▶ _To do_:
Reproduce the lines below verbatim. Pictures are to be omitted.

▶ _Data excerpt_:

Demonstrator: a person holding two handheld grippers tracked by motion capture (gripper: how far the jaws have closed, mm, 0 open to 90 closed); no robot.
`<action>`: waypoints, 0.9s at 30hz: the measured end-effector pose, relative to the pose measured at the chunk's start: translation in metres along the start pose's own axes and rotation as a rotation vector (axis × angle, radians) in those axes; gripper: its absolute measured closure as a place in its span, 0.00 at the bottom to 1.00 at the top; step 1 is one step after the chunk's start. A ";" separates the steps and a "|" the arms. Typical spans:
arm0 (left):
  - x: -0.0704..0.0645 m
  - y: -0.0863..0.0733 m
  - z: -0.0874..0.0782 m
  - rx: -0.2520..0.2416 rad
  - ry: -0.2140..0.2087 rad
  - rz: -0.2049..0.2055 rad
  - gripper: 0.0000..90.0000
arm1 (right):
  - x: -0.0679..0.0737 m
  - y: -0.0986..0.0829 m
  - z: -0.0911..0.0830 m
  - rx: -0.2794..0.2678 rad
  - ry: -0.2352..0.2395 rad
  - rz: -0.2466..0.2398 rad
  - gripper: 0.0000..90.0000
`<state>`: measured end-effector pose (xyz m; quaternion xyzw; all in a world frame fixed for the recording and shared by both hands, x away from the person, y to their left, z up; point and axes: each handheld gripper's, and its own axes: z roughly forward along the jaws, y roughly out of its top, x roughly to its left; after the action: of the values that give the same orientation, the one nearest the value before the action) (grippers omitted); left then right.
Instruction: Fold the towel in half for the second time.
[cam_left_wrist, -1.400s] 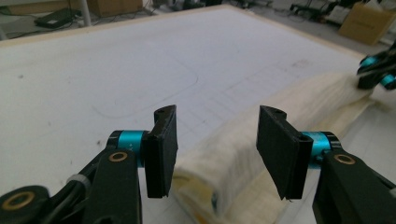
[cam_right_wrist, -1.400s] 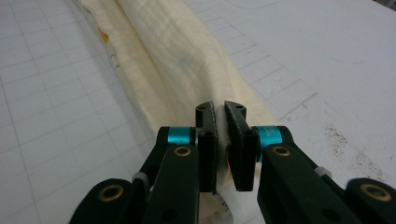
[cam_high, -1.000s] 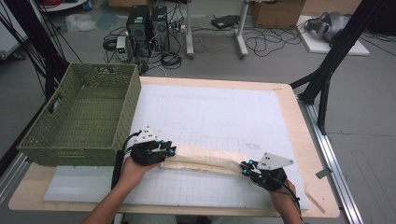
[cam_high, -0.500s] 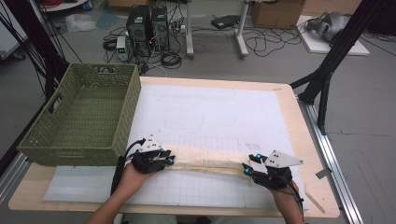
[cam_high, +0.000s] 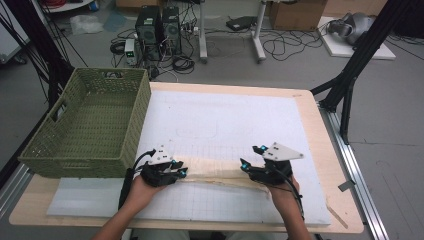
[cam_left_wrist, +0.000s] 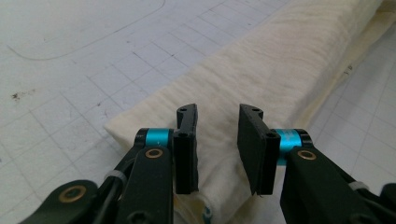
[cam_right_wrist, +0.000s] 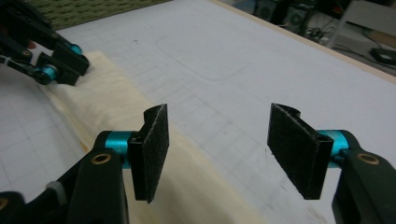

▶ _Finished task_:
Demonstrator: a person holding two handheld grippers tracked by motion capture (gripper: how far the jaws have closed, mm, 0 open to 90 closed); no robot.
`<action>`: waypoints, 0.9s at 30hz: the measured end-effector pose, relative to the pose measured at the chunk's start: translation in metres along the start pose's own axes and rotation as a rotation vector (axis × angle, radians) in those axes; gripper: its absolute measured closure as a place in its span, 0.00 at the bottom to 1.00 at the top; step 1 is one step after the chunk's start. A ";" separates the steps and a "|" the arms. Typical spans:
arm0 (left):
  - x: -0.0704..0.0645 m
  - y: -0.0863..0.0733 m
  - z: -0.0874..0.0782 m
  - rx: -0.2520..0.2416 rad
  - ry: -0.2140..0.2087 rad
  - rz: -0.2049..0.2055 rad
  - gripper: 0.0000..90.0000
arm1 (right):
  - x: -0.0679..0.0737 m
  - y: -0.0986..0.0829 m
  - z: -0.0911..0.0830 m
  - rx: -0.2794..0.2678 rad
  - ry: -0.2352..0.2395 rad
  - rz: -0.2466..0.2398 rad
  - gripper: 0.0000..90.0000
`<state>`: measured end-effector pose (xyz m; quaternion xyzw; all in a world frame fixed for the recording and shared by both hands, x away from the person, y to their left, z up; point and axes: each handheld gripper's, and its own axes: z roughly forward along the jaws, y roughly out of its top, x roughly to its left; after the action: of the values that give the same orientation, the one nearest the value before the action) (grippers omitted); left then right.
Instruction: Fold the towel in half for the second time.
[cam_left_wrist, -1.400s] 
[cam_right_wrist, -1.400s] 
[cam_high, -1.000s] 
[cam_high, -0.500s] 
[cam_high, +0.000s] 
[cam_left_wrist, +0.000s] 
[cam_right_wrist, +0.000s] 

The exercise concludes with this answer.